Rosie Awori (LJI)
It doesn’t mean that you have to vote for the CAQ, probably you don’t even have to like the CAQ, but Quebec government’s initiative to give $500 to everyone in the province making less than $100,000 a year should be welcomed by families who are caught in a gut-wrenching fight against inflation.
The one-time payment was announced in the recent budget presented by Finance Minister Eric Girard and will be paid automatically by Revenue Quebec to all eligible adults, as soon as their 2021 tax return has been processed and it will not be taxed as revenue by either the provincial or federal government.
Because the initiative is per person, not per household, some families with combined incomes of just a little less than $200,000 a year, are in line for $1000 cheques
The government is choosing to act as Quebecers and other Canadians continue to reel in the face of increasing cost of rent, groceries, and gas.

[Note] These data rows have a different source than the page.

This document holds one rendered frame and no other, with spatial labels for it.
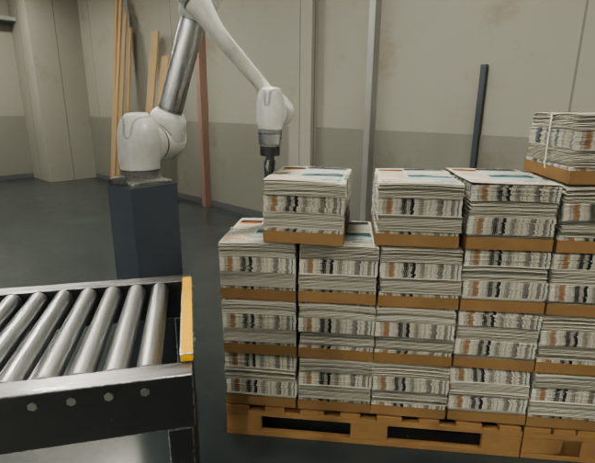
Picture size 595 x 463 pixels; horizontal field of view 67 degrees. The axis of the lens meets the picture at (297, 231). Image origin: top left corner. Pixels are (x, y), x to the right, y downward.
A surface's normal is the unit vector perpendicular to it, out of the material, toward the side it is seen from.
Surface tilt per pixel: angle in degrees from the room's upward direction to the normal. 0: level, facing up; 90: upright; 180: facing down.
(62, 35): 90
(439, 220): 90
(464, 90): 90
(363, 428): 90
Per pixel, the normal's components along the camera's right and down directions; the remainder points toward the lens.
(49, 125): 0.74, 0.19
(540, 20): -0.68, 0.19
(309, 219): -0.17, 0.26
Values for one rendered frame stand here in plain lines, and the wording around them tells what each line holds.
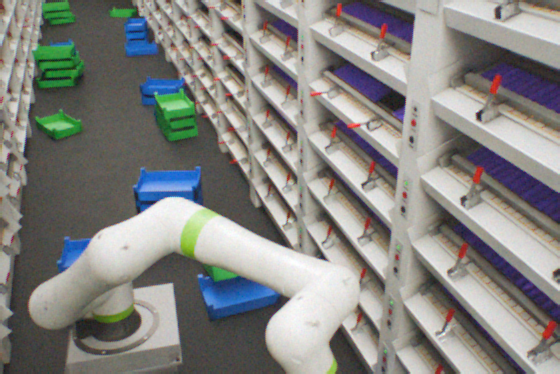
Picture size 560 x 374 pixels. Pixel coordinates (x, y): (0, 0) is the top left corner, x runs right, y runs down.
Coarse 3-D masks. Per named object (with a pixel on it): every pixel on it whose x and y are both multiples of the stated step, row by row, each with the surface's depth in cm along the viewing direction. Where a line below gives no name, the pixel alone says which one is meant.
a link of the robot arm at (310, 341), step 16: (288, 304) 98; (304, 304) 96; (320, 304) 97; (272, 320) 95; (288, 320) 93; (304, 320) 93; (320, 320) 95; (336, 320) 98; (272, 336) 93; (288, 336) 92; (304, 336) 92; (320, 336) 94; (272, 352) 94; (288, 352) 92; (304, 352) 92; (320, 352) 94; (288, 368) 94; (304, 368) 93; (320, 368) 95; (336, 368) 98
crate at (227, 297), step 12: (240, 276) 233; (204, 288) 229; (216, 288) 229; (228, 288) 229; (240, 288) 229; (252, 288) 229; (264, 288) 229; (204, 300) 218; (216, 300) 223; (228, 300) 223; (240, 300) 223; (252, 300) 216; (264, 300) 218; (276, 300) 221; (216, 312) 212; (228, 312) 214; (240, 312) 217
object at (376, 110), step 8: (328, 72) 180; (328, 80) 179; (336, 80) 174; (344, 88) 168; (352, 88) 166; (352, 96) 165; (360, 96) 161; (352, 104) 162; (368, 104) 156; (376, 112) 152; (384, 112) 150; (384, 120) 149; (392, 120) 145; (384, 128) 147; (400, 128) 141; (400, 136) 141
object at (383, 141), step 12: (324, 60) 182; (336, 60) 184; (348, 60) 185; (312, 72) 182; (312, 84) 183; (324, 84) 180; (324, 96) 174; (336, 108) 166; (348, 108) 163; (360, 108) 160; (348, 120) 161; (360, 120) 155; (360, 132) 155; (372, 132) 148; (384, 132) 146; (372, 144) 150; (384, 144) 142; (396, 144) 133; (396, 156) 137

And as such, most of Quebec’s 6.5 million taxpayers including workers, students and retirees as well as those on various social assistance programs are in line to receive the money.

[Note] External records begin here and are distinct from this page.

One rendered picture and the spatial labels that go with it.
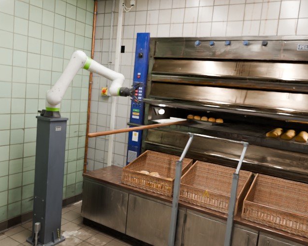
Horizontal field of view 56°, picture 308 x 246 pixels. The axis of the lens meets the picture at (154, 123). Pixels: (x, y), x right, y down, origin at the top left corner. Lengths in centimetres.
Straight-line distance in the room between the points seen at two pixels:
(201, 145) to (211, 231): 88
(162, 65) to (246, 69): 91
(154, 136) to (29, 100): 137
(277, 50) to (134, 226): 210
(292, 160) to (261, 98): 60
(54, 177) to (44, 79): 108
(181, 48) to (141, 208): 167
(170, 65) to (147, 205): 146
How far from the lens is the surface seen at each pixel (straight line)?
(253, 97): 283
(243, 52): 290
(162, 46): 324
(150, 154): 322
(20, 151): 324
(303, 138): 295
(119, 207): 298
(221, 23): 301
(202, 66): 300
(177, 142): 309
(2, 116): 307
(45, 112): 278
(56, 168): 282
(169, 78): 314
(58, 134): 275
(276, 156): 284
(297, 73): 279
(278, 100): 279
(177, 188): 251
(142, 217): 285
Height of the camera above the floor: 153
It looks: 7 degrees down
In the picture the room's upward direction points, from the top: 5 degrees clockwise
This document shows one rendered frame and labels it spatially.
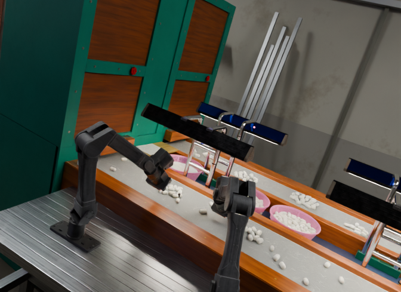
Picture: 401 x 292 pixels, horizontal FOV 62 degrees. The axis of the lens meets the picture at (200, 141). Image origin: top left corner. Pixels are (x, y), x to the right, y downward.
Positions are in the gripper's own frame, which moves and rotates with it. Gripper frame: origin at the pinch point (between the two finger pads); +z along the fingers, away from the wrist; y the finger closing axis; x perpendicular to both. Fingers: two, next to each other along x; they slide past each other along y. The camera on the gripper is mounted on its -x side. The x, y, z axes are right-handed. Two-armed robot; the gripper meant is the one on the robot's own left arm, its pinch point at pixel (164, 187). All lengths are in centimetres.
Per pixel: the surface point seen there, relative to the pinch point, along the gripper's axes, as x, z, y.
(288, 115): -187, 200, 23
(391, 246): -43, 63, -100
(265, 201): -30, 45, -34
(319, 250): -13, 24, -69
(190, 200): -4.0, 16.6, -7.4
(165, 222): 13.9, -8.1, -13.8
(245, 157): -27.8, -5.2, -27.7
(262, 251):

However current prisoners and those who spent at least six months in prison or a half-way house last year are ineligible for the money.
The payout is expected to cost the province about $3.2 billion out of an overall spending package of an estimated $108 billion.
The government has also set aside $15 billion to improving healthcare, a sector that has shown its vulnerability during this pandemic; $1.5 billion for education as well as $4 billion to stimulate the provincial economy.